The Naval Vessel Register shows both ships returning to active service in October 1962. YAG 40 was reactivated at San Francisco in May 1962 by the Triple A Machine Shop and both ships were reactivated at San Francisco on 20 October 1962 and departed that city on 15 November 1962 for Pearl Harbor. On 3 July 1963 the names GEORGE EASTMAN and GRANVILLE S HALL were officially restored to YAG 39 and YAG 40. (No such action was taken for YAG 36-38, which had been disposed of in 1958-60.) GEORGE EASTMAN returned to the West Coast from Pearl Harbor in April 1966 for a three-month overhaul. Tests reportedly occurred for years with both chemical and biological agents, usually in remote areas of the Pacific. An Army response to a Congressional inquiry in 1992 said that Project Shad (“Ship Habitation and Decontamination”) ships, probably including Dugway’s five Army LT-type tugs and other occasional participants, "participated in some 111 tests" from January 1963 to September 1965, but a series of tests then took place at Johnston Atoll between 1965 and 1968 and testing possibly lasted until President Nixon officially discontinued the program in 1972.

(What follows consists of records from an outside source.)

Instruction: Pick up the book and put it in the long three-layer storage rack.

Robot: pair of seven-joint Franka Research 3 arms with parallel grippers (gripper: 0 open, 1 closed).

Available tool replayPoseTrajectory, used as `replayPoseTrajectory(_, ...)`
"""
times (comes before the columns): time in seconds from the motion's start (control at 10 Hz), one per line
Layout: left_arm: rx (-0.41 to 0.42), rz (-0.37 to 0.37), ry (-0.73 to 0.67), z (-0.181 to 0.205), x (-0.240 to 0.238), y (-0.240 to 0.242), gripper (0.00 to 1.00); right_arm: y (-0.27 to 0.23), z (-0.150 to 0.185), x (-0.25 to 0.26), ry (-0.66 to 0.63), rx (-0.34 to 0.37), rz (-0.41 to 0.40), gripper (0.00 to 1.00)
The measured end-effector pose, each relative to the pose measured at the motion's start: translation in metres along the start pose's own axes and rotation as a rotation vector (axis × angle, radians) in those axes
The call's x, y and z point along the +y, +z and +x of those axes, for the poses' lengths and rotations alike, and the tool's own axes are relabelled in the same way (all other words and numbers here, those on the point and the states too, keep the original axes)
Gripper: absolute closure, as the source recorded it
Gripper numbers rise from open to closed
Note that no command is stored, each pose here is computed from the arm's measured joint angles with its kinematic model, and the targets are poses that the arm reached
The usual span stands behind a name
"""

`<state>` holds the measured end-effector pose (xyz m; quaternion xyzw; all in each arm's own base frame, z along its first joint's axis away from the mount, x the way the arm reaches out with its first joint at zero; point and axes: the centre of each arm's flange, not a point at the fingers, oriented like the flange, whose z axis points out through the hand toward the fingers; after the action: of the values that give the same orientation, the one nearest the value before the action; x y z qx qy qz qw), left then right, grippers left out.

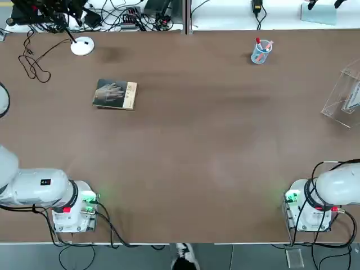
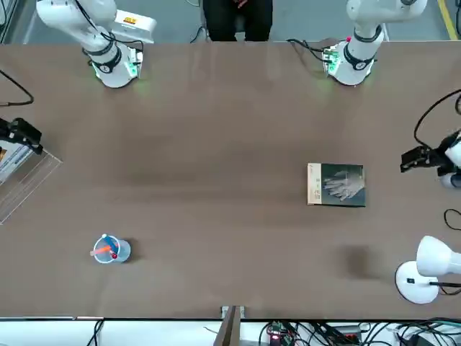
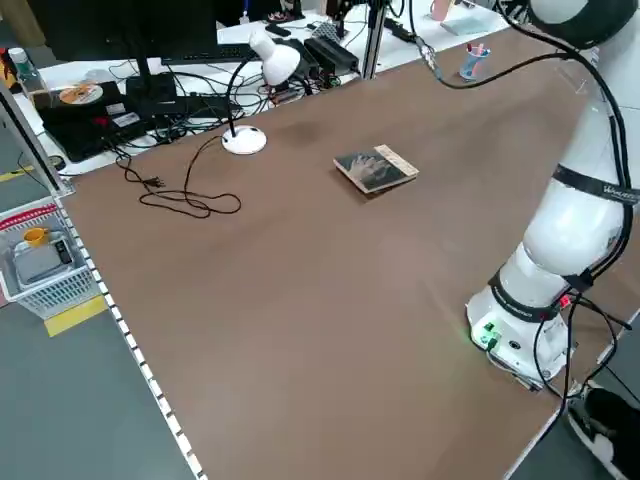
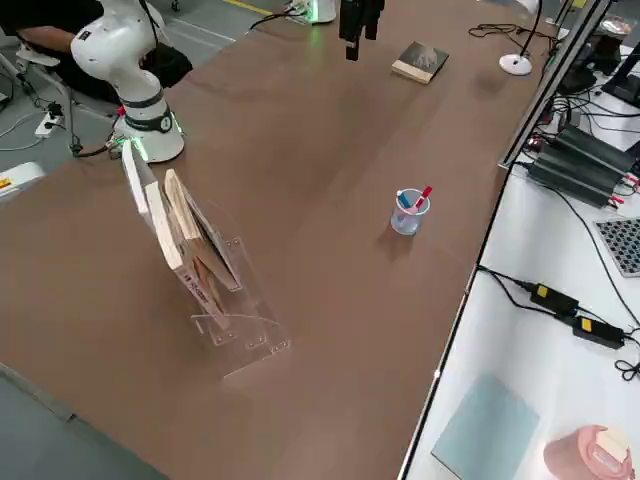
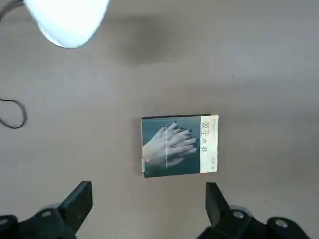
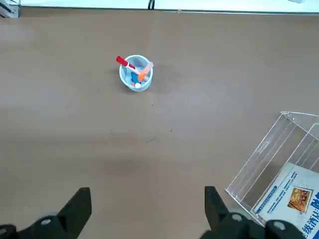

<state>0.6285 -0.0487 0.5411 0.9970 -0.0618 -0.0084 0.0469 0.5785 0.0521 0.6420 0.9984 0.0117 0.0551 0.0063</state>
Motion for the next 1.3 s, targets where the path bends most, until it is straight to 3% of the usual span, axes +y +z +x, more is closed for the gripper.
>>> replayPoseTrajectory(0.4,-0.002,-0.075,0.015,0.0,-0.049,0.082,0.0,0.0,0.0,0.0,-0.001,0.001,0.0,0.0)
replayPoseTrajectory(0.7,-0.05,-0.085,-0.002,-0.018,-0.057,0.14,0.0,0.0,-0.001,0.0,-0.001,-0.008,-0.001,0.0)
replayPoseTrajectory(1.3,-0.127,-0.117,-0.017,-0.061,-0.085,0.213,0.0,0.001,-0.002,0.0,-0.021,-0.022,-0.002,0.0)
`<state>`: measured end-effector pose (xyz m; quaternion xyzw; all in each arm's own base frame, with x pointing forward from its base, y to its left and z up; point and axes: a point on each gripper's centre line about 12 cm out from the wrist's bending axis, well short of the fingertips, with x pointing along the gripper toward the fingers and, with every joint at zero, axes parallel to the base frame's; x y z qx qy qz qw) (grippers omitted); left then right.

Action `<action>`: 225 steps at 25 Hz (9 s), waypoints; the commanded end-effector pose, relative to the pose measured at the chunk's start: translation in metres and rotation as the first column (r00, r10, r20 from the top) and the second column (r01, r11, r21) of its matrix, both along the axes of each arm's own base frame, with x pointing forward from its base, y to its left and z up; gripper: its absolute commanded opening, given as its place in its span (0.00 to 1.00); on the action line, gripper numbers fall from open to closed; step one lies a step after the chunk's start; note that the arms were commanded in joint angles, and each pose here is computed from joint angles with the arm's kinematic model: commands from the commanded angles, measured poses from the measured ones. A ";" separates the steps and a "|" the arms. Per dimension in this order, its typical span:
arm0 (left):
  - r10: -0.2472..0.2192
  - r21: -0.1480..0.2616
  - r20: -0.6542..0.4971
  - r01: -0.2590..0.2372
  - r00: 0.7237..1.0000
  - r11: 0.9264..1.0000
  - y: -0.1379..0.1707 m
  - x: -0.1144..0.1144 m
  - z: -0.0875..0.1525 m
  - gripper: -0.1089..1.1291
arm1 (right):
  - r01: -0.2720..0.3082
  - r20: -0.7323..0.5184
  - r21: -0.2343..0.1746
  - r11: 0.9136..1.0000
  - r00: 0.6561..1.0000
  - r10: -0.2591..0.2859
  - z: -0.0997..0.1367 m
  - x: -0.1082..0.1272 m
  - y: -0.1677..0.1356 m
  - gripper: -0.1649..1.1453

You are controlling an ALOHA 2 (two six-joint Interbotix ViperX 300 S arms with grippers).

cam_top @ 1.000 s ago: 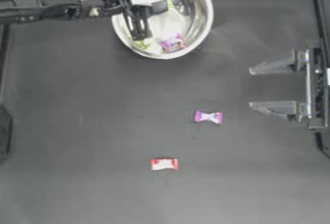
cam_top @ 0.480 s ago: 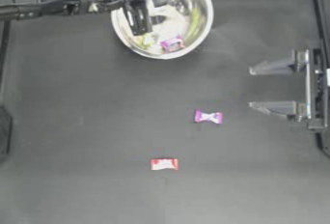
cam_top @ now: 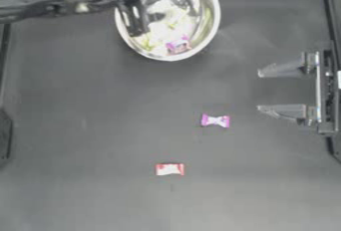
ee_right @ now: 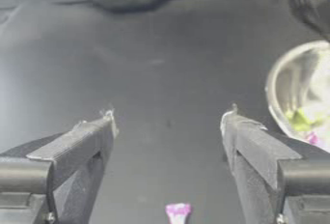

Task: Put candies in bowl

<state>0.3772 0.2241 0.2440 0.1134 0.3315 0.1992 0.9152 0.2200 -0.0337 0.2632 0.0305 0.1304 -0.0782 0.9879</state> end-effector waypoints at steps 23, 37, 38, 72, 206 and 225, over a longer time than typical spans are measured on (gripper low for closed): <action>-0.230 -0.046 0.363 0.264 0.903 0.963 -0.171 -0.113 0.054 0.80 | 0.005 -0.069 0.047 0.999 0.998 -0.002 0.002 0.001 -0.002 0.86; -0.222 -0.092 0.407 0.282 0.886 0.955 -0.186 -0.143 0.027 0.80 | 0.035 -0.439 0.083 0.996 0.899 0.005 -0.020 0.050 -0.028 0.86; -0.219 -0.096 0.410 0.280 0.885 0.955 -0.186 -0.143 0.027 0.80 | 0.031 -0.471 0.086 0.996 0.882 0.013 -0.024 0.056 -0.029 0.86; -0.193 -0.133 0.423 0.271 0.885 0.953 -0.188 -0.154 0.019 0.80 | 0.026 -0.832 0.046 0.999 0.554 0.023 -0.129 0.133 -0.014 0.88; -0.238 -0.337 0.131 0.270 0.962 0.902 -0.196 -0.088 0.014 0.83 | -0.080 -0.036 -0.082 0.993 0.996 0.077 0.005 0.030 0.008 0.88; -0.357 -0.474 -0.089 0.276 0.930 0.836 -0.246 0.007 -0.029 0.83 | -0.067 -0.004 -0.062 0.996 0.998 0.067 0.005 0.010 0.010 0.88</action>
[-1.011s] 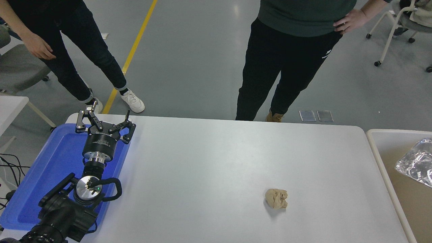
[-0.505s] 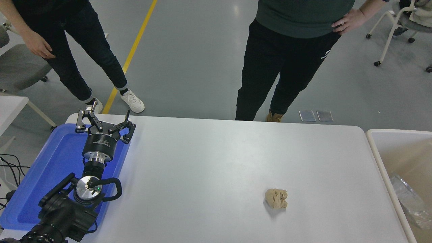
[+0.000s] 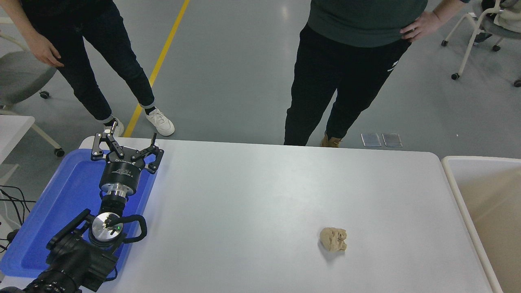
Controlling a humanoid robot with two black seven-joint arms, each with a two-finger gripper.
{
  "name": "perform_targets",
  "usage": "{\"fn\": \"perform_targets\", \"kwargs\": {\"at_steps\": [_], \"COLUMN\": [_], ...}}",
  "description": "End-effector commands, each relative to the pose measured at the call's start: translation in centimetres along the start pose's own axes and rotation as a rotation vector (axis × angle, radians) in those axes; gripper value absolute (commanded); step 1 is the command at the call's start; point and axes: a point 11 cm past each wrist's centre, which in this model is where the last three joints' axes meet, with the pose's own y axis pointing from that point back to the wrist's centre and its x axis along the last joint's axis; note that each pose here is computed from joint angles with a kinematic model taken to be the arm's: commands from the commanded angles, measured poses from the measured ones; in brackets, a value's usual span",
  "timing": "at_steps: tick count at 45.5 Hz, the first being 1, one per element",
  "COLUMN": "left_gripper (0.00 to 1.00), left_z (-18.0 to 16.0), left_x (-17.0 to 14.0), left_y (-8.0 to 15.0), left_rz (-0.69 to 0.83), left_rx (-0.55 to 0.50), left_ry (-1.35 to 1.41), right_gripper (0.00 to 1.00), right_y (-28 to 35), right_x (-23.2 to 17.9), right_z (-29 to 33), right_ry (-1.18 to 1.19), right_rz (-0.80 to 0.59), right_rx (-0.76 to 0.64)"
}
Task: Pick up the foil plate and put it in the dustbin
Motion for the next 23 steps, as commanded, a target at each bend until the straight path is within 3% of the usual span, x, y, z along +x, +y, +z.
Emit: {"fn": "perform_targets", "kwargs": {"at_steps": [1, 23], "left_gripper": [1.0, 1.0], "left_z": [0.0, 0.0], "left_x": [0.0, 0.0], "left_y": [0.0, 0.0], "left_rz": [0.0, 0.0], "left_rx": [0.0, 0.0], "left_ry": [0.0, 0.0], "right_gripper": [1.0, 1.0], "right_y": [-0.3, 1.7], "right_x": [0.9, 0.7], "right_z": [-5.0, -15.8], "right_ry": [-0.019, 0.103], "right_rz": [-0.014, -0.146], "right_rx": [0.089, 0.318]}}
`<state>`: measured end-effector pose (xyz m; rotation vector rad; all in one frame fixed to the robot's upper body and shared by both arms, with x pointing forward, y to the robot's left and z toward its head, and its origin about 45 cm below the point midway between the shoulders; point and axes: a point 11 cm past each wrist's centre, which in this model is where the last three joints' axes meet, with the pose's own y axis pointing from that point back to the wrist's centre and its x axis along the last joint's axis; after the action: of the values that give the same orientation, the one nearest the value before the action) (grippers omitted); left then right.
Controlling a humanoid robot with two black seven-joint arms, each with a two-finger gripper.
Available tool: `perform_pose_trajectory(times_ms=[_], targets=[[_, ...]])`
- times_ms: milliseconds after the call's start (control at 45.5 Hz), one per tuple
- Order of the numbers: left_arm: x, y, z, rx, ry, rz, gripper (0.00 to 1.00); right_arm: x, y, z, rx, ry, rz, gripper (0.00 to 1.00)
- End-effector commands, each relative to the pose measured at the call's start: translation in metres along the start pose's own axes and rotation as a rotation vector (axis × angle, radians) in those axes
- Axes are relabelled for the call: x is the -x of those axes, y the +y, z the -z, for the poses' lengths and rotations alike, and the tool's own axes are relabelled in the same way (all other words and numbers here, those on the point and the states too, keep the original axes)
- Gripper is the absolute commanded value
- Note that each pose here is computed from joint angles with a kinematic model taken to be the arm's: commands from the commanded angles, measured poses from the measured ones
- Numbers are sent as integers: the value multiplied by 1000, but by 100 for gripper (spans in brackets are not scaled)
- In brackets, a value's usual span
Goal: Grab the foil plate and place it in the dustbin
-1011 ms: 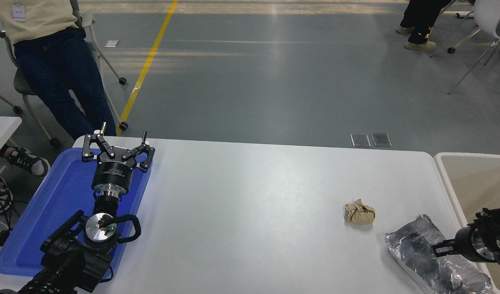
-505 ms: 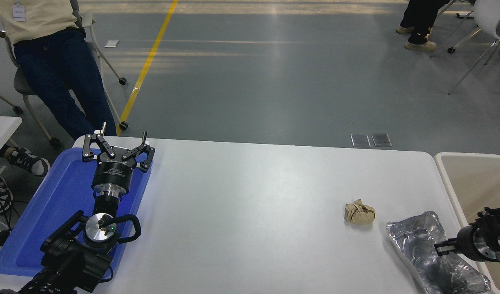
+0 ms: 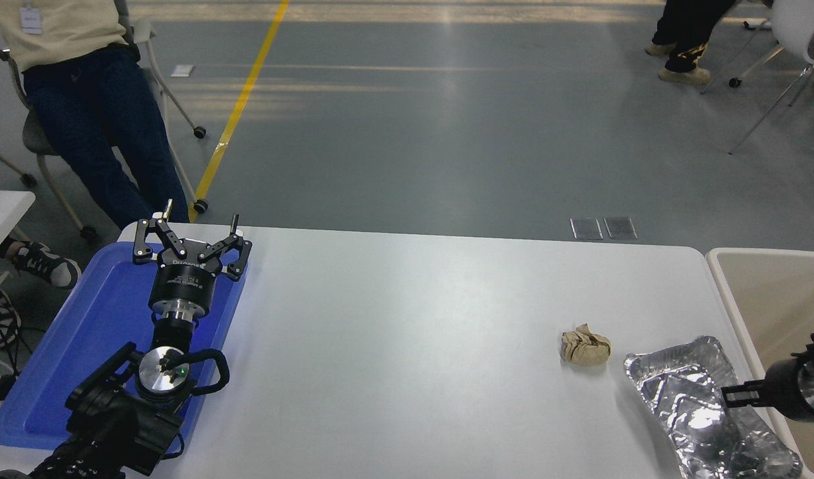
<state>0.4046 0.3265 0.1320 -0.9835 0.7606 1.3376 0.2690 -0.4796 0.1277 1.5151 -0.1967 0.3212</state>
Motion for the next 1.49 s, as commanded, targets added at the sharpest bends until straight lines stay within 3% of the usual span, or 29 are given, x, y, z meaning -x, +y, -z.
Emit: perform_pose_trajectory(times_ms=[0,1077,1473], targets=[[0,0,0,0,0,0,100,-26,35,1,-16,-12,-24,0],[-1,1,0,-2,0,-2,100,-124,201,64,18,29,-93,0],[-1,1,0,0,0,-2,100,-120,207,54,46,6,-77,0]])
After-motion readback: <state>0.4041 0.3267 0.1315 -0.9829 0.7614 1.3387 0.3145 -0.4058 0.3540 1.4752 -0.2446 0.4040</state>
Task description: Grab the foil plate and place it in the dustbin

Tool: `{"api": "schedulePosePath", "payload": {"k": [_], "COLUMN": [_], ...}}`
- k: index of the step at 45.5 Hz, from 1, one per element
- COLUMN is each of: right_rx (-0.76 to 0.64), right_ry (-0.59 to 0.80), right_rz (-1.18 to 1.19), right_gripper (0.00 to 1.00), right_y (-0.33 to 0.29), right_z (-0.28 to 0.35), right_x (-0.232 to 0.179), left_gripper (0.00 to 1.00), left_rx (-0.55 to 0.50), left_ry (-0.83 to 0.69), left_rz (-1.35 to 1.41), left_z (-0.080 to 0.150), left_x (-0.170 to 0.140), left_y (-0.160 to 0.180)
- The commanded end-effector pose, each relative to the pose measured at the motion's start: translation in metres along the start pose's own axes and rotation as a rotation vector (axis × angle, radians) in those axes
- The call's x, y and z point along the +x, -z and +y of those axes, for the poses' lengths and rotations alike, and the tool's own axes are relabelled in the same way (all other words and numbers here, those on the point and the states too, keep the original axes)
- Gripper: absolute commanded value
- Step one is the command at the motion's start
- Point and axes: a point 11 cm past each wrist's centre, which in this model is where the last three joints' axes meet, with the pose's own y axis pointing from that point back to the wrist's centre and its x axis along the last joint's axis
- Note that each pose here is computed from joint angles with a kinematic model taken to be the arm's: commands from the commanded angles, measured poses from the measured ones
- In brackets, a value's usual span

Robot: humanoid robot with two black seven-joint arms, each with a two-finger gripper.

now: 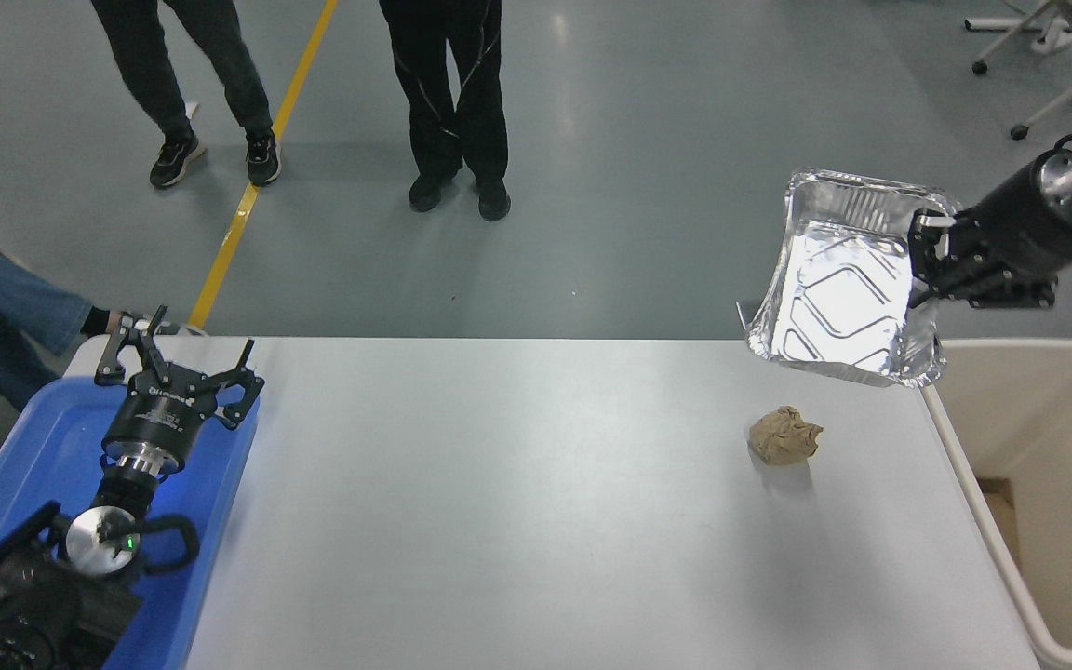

In 1970 GRANVILLE S HALL was monitoring American and foreign nuclear tests with funding and operational control directly from the Joint Chiefs of Staff. While at Tahiti on 13 April 1970 to monitor a French test (which the French then coincidentally delayed for three weeks) she briefly became the only ship in position to recover the stricken Apollo 13 lunar mission and ended up backing up USS IWO JIMA during the successful recovery on 17 April 1970.
Ship Notes:
| YAG | Name | MCE | Notes |
| 39 | YAG 39 (GEORGE EASTMAN) | 1104 | (ex-GEORGE EASTMAN, compl. 5 May 1943). FY 1953. In USN reserve 1954-55 and 1957-62. Name originally dropped, restored 3 Jul 1963. To MA 1976, to buyer 12 Jul 1976. |
| 40 | YAG 40 (GRANVILLE S HALL) | 2325 | (ex-GRANVILLE S HALL, compl. 7 Nov 1944). FY 1953. In USN reserve 1954-55 and 1957-62. Name restored 3 Jul 1963. To MA 1972, sold by MA as a ship outside its EC2 disposal program, to buyer 9 Mar 1972 at Pearl Harbor. |
Page Notes:
Compiled: 20 Oct 2021
© Stephen S. Roberts, 2021
Special sources: NARA: RG 19 Entry P 18 Boxes 1, 3 (TRANSIT III). See above for online newspaper sources.